EXERCISE DETAILS:
Pick out the lines below with "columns" and list them.

THE DATA:
* * * * * * *

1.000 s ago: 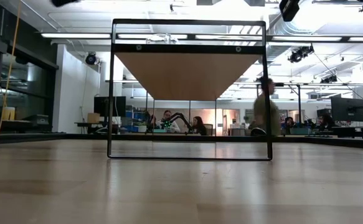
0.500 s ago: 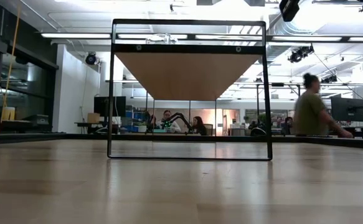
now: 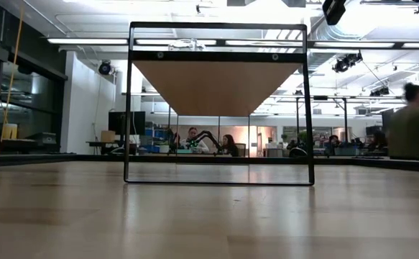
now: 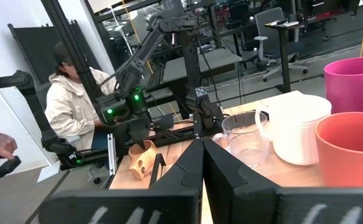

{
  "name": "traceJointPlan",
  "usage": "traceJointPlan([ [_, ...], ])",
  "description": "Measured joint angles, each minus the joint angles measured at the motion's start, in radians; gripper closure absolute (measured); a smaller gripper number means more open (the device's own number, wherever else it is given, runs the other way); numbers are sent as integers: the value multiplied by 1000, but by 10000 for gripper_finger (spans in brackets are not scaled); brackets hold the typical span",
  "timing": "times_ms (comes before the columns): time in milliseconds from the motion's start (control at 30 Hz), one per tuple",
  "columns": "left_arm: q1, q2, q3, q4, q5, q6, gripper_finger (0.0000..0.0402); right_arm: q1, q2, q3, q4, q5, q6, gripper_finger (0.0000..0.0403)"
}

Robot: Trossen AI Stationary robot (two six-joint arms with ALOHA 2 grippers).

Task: Stack small to large cups/mugs on shelf
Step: Put the wooden mug on the shelf

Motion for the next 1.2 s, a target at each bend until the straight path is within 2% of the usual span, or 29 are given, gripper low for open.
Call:
traceJointPlan([
  [267,-1,0,-93,58,45,-34,160,0,0,0,0,0,0,403],
  [367,0,0,-101,80,52,-36,177,0,0,0,0,0,0,403],
  [467,0,0,-101,84,43,-46,220,0,0,0,0,0,0,403],
  [567,0,0,-101,85,33,-57,289,0,0,0,0,0,0,403],
  [633,0,0,-101,90,33,-56,351,0,0,0,0,0,0,403],
  [700,0,0,-100,87,32,-58,381,0,0,0,0,0,0,403],
  [833,7,-15,-99,83,29,-63,363,0,0,0,0,0,0,403],
  [933,32,-52,-79,72,23,-59,379,0,0,0,0,0,-3,403],
  [1200,153,-280,60,71,-9,7,383,0,0,0,0,0,-3,403],
])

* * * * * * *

SOLUTION BELOW:
  "timing": "times_ms (comes before the columns): time in milliseconds from the motion's start (control at 30 Hz), one per tuple",
  "columns": "left_arm: q1, q2, q3, q4, q5, q6, gripper_finger (0.0000..0.0402); right_arm: q1, q2, q3, q4, q5, q6, gripper_finger (0.0000..0.0403)"

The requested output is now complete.